CMT1B is a hereditary demyelinating neuropathy due to one of more than 200 possible mutations in the MPZ gene. In patients with early onset disease, the neuropathy is demyelinating.[11] In this family with a novel MPZ mutation (exon 3, c.362A>G; p.D121G), there was a contrast between the invariable vestibular impairment and the normal hearing. All our patients had bilateral impairment of SCC function affecting some but not all SCCs. There was no relationship between the patient age and vestibular impairment severity, suggesting that the vestibular impairment is static.

Poretti et al.[1] reported bilateral vestibular impairment affecting both otolith function (tested with cervical vestibular-evoked myogenic potentials) and lateral SCC function (tested with head impulses using the scleral search coil method) in 15 patients with CMT. Of these 15, 13 had a demyelinating neuropathy, 4 had CMT1A (PMP22 dupl), 3 had CMTX1 (GJB1x32), one each had DI-CMT (MPZ), CMT2 (undef), CMT4D (undef), and 5 had clinically and genetically undefined CMT but a positive family history. In general, video Head Impulse Test gains were reduced and cervical vestibular evoked myogenic potential latency was increased; findings suggesting that these patients had a demyelinating vestibular and peripheral neuropathy. Of these 15 patients, 6 had auditory and vestibular impairment. In Dejerine-Sottas syndrome (motor conduction velocity 3–4 m/s) because of a T420C mutation predicting an L71P amino acid change of PMP22 protein, there can be total bilateral absence of lateral SCC canal function and a 40–50 dB sensorineural hearing loss.[12]

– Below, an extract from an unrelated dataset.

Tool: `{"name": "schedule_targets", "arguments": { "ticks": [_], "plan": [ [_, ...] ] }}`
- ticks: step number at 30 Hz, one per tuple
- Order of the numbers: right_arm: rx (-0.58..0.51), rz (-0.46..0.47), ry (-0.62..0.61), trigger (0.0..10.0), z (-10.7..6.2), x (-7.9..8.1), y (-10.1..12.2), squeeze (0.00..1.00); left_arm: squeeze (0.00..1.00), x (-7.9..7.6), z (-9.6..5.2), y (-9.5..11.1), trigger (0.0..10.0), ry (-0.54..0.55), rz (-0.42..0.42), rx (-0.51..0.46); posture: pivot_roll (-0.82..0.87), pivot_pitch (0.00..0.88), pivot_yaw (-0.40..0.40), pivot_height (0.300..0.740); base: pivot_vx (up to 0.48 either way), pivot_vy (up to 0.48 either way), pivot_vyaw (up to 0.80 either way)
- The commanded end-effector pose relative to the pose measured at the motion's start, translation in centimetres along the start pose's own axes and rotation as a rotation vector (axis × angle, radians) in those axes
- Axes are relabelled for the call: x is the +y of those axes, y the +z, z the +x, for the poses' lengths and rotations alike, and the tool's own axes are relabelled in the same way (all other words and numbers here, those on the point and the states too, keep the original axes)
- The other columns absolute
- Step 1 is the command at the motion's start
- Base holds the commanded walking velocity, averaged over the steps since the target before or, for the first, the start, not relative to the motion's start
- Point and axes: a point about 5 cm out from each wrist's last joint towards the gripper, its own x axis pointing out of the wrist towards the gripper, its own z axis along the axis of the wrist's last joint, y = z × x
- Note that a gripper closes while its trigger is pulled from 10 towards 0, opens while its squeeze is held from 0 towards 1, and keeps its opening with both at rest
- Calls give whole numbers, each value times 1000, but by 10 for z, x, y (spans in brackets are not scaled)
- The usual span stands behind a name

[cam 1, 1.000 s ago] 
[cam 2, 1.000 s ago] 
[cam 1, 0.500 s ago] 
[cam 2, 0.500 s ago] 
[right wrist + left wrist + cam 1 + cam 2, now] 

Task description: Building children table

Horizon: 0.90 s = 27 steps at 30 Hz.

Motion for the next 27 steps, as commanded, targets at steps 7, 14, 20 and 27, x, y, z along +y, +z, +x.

Although we cannot distinguish vestibular end-organ from vestibular nerve involvement causing vestibular impairment, physiologic and histologic data indicate that vestibular nerve demyelination is the cause. The marked delay in cVEMPs suggests demyelination.[1] Otopathologic examination of 2 separate CMT1A/MPZ cases showed extensive demyelination of the vestibular and cochlear nerves with preservation of receptor hair cells. In one case with a heterozygous missense variant in exon 2 of the MPZ gene (c.193A>G; p.Thr65Ala), both auditory and vestibular function were impaired.[13] In the other with a missense mutation in exon 3 of the MPZ gene (c.434A>C; p.Tyr145Ser), neither auditory or vestibular function was evaluated.[14]

TAKE-HOME POINTS

→ Clinicians should consider a vestibular contribution to patients with CMT imbalance.

→ Video head impulse testing can accurately measure function of each of the 6 semicircular canals.

→ It is well tolerated and takes only approximately 20 minutes.